She's lucky she didn't get shot. I know if I were a security officer at the airport and saw someone with a circuit board strapped to their chest, I'd shoot on sight.


----------



## 1feral1 (21 Sep 2007)

This even made the news here. What a way top get your name and picture on the news, and yes, as quoted above, lucky she was NOT shot. 

All that blood spatter on the walls! 

I wonder if she would she consider that art? 

What a phuckwhit!

Shakes head,

Wes


----------



## Bobby Rico (21 Sep 2007)

What a stooge...Would have benefited the rest of society if they had shot her.


----------



## Jacqueline (21 Sep 2007)

I seriously think she did it as a sick joke. In her queer little mind that's a brush off the shoulders.
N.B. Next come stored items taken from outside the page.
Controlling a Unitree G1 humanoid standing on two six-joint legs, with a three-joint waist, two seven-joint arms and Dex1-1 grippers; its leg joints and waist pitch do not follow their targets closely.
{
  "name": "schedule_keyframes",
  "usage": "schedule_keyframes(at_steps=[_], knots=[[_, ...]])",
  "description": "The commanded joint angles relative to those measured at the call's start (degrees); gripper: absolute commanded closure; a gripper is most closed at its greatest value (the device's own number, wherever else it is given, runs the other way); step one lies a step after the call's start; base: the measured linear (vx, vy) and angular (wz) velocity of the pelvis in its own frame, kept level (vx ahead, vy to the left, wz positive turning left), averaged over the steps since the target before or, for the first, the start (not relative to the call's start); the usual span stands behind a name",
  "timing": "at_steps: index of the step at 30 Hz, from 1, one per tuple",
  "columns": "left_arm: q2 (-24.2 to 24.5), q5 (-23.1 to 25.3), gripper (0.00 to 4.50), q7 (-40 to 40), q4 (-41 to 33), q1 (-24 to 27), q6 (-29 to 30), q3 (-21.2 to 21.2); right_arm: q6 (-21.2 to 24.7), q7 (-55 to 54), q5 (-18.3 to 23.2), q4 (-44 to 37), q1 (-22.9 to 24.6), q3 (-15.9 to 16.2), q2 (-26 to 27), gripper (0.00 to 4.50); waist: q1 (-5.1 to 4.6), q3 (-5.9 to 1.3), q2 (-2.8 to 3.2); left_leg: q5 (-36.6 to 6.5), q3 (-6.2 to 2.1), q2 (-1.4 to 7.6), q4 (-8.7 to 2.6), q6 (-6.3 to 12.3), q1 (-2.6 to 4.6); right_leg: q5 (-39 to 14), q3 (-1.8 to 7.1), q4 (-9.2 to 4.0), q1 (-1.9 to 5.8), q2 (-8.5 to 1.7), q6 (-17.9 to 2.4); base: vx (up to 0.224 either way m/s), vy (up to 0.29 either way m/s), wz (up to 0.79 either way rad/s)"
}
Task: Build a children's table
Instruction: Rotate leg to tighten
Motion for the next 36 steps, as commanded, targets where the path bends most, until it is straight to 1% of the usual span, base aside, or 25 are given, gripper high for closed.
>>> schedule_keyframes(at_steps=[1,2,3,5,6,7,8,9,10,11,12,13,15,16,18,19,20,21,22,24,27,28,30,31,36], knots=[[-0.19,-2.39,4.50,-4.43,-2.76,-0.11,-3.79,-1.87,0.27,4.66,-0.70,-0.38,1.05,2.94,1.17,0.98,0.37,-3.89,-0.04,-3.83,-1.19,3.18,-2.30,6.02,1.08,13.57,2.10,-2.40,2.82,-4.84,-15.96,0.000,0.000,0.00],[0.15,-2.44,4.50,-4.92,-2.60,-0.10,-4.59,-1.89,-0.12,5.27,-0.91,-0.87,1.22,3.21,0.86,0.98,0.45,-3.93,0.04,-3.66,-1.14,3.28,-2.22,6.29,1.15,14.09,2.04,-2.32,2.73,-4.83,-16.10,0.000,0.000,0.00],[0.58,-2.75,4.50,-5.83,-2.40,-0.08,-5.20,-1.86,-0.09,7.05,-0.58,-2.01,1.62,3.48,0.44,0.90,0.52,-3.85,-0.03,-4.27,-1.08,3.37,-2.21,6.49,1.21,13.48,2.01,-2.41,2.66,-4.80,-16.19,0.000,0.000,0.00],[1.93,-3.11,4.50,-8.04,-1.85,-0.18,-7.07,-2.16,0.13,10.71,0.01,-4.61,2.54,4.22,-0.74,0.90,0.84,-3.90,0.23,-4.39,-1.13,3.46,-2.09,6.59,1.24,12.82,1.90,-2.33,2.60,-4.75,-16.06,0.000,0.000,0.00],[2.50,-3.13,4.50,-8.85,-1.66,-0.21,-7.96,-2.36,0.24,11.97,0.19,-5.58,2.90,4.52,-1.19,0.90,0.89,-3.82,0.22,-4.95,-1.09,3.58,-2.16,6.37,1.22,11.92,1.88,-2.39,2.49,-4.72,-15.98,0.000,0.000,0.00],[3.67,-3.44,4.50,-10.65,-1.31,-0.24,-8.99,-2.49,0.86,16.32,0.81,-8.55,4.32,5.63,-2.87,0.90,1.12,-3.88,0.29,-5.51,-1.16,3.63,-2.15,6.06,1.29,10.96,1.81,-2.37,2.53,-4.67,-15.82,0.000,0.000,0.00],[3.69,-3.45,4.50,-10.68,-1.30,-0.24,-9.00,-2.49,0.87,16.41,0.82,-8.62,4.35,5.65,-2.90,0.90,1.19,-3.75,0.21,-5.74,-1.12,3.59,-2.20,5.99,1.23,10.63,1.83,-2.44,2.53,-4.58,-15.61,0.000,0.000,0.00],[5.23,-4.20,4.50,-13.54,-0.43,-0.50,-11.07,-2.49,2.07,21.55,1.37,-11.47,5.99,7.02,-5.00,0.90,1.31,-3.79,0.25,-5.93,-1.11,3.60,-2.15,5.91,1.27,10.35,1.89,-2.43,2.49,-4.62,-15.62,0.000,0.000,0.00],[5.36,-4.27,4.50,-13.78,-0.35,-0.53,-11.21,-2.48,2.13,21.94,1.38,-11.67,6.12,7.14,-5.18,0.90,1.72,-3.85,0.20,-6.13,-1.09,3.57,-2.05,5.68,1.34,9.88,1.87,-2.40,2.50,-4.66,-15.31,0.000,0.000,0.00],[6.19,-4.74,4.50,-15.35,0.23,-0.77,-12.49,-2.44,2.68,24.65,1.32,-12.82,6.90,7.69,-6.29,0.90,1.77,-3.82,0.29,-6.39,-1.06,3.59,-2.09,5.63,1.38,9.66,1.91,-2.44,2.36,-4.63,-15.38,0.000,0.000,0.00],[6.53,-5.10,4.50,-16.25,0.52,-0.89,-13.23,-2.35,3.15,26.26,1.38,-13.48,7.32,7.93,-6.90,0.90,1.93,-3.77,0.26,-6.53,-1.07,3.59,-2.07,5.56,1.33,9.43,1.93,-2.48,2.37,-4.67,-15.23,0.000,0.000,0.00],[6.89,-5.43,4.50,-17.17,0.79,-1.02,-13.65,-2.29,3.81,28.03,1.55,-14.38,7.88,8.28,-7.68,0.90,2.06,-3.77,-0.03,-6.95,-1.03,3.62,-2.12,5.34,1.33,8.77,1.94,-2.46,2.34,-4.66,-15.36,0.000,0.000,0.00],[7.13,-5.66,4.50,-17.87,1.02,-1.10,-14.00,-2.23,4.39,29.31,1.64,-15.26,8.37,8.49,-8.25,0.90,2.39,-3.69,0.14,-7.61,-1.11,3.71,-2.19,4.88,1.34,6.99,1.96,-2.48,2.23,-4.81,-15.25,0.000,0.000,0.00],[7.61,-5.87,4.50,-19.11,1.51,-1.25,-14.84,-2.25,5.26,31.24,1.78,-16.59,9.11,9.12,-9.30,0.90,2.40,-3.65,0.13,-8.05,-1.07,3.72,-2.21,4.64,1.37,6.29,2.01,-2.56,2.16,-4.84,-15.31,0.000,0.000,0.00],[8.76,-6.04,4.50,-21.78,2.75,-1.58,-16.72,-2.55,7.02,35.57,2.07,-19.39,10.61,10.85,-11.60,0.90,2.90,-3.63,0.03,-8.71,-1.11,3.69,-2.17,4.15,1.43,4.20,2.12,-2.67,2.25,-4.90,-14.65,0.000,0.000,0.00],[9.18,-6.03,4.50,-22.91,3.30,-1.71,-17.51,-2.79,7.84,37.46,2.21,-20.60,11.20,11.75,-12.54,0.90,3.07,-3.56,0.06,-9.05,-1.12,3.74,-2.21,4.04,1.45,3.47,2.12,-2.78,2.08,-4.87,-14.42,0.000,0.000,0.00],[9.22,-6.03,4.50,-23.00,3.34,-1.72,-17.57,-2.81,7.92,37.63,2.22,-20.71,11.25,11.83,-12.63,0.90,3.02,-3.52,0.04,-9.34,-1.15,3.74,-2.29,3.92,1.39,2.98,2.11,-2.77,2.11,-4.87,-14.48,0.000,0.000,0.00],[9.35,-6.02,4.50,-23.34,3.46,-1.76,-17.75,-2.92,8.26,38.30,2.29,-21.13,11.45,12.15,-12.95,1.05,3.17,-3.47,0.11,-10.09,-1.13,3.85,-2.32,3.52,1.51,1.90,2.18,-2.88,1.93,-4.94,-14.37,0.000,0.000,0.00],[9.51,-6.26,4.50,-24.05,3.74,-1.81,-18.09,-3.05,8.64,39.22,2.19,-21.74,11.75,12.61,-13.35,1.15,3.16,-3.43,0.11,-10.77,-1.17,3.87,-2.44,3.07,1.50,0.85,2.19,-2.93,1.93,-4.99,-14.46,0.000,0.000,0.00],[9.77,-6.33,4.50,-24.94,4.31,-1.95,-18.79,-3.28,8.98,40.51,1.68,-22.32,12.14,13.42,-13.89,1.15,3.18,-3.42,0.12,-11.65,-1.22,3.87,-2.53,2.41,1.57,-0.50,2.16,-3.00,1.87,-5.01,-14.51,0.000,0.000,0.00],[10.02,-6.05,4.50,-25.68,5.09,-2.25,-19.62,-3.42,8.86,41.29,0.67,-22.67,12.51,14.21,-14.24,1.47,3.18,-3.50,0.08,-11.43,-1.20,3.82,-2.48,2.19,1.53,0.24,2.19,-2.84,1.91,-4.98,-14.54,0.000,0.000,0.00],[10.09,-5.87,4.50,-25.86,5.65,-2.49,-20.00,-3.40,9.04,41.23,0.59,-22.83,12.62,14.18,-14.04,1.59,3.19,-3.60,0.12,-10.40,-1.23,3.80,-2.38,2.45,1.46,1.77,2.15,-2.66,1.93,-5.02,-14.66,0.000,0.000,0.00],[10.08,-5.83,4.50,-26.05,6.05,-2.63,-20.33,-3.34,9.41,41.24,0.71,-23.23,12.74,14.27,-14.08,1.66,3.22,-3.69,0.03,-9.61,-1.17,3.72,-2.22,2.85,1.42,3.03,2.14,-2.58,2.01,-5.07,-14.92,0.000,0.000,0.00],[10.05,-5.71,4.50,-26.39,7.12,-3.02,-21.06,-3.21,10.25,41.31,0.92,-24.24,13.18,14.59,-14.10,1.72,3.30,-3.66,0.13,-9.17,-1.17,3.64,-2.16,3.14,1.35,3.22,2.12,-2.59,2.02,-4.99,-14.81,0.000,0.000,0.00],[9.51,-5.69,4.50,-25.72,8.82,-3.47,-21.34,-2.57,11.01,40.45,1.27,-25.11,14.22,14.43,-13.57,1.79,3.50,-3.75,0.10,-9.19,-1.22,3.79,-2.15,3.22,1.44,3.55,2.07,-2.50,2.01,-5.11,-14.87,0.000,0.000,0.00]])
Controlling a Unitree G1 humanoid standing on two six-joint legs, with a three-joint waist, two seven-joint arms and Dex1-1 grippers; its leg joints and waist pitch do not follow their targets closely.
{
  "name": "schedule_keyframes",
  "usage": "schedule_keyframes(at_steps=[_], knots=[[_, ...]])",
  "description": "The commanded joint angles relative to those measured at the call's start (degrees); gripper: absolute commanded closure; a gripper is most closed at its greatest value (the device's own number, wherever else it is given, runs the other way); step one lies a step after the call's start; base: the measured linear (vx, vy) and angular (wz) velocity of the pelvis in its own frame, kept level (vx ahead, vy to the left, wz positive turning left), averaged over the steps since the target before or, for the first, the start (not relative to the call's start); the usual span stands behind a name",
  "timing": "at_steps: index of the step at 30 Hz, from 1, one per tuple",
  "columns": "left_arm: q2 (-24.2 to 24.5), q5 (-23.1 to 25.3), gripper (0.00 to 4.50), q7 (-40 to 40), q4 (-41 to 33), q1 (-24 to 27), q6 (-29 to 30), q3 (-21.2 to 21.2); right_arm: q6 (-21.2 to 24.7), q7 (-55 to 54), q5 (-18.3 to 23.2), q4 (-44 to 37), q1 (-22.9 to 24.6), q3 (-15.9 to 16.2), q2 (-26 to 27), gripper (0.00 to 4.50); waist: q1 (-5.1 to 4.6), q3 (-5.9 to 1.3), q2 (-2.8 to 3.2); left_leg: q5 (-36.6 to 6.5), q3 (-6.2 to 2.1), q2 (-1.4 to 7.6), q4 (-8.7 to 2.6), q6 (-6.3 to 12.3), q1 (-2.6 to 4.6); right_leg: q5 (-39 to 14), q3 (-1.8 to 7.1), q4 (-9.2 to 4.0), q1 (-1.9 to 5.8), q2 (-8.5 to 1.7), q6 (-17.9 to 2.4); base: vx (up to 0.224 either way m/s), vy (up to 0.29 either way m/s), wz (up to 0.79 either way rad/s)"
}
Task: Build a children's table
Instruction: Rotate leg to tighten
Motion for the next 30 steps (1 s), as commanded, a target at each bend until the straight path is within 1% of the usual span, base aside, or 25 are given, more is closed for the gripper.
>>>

What a weirdo!


----------



## Michael OLeary (21 Sep 2007)

Well, a Google search for "Star Simpson" now returns about 18,200 hits.  She's having her 15 minutes, now we never have to hear of her again.  It's for people like her that Fark]http://www.fark.com/]Fark has a STUPID tag.


----------



## retiredgrunt45 (29 Sep 2007)

"Dumbass" And to think some of these people will be our leaders someday. "Double dumbass on the sperm donor"


----------